In September, the Migration Advisory Committee, a government body, made its recommendations. It proposed an immigration system which would see the introduction of visas for all non-British nationals who wish to live and work here. The system based loosely on the current Tier 2 points-based visa category for skilled workers would give employers better access to higher and medium skilled workers regardless of their nationality. EU citizens would not, however, be given priority.
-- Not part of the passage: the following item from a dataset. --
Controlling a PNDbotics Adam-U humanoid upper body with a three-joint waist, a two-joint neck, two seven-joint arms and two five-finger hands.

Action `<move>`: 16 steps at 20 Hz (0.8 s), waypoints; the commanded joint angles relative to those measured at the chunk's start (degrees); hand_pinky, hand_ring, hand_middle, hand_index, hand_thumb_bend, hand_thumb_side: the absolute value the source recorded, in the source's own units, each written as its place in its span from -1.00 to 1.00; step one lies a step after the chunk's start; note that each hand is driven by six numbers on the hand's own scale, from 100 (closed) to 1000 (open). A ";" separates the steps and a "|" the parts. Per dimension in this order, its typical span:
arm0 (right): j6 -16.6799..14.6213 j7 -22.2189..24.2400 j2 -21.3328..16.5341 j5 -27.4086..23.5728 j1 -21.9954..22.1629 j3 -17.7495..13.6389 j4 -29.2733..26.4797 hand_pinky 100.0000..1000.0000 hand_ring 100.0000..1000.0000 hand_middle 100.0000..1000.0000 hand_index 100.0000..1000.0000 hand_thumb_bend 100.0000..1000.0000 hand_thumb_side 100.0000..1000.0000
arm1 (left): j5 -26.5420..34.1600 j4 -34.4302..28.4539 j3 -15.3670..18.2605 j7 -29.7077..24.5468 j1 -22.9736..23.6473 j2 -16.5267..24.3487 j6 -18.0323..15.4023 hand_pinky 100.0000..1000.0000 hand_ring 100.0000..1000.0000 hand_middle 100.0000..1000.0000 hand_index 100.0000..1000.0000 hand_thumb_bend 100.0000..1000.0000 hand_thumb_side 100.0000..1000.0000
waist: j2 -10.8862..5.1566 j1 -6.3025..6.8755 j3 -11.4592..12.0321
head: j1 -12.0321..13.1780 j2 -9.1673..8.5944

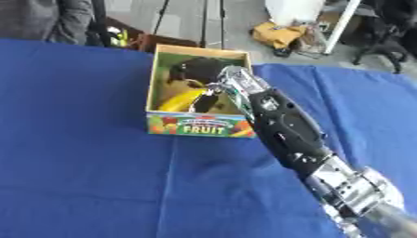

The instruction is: Pick up objects on the table and place them in the box.

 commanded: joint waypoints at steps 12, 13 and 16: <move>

Employees seeking work in the UK under these proposals would need to earn more than £30,000 a year, with employers having to sponsor licences and pay an expensive skills surcharge of up to £5,000 for a five-year visa. EU employees would also have to pay a health surcharge, which currently stands at £200 a year. This will present serious challenges for the restaurant and hospitality sector.
But what will really concern the sector is that the scheme will not extend to low-skilled workers.
The Government recognises that such a measure will draw criticism but has repeatedly said that it will not, with the exception of agricultural workers, introduce sector-based visas.
Instead, it suggests that the current Tier 5 Youth Mobility Scheme which enables people aged between 18 and 30 from participating countries to live in the UK for two years, to be extended to include more countries.
The scheme is considered more of a cultural exchange programme that allows visitors to work to fund their stay, and whilst extending its scope is helpful it will inevitable mean a much smaller pool of unskilled workers from which to recruit. Bar operators are likely to have to increase wages to attract staff, which in turn will mean higher costs for customers.
The hospitality trade competes more widely for good people with other industries, particularly retail and tourism. As with agricultural workers, a sector deal for tourism and leisure would be welcomed.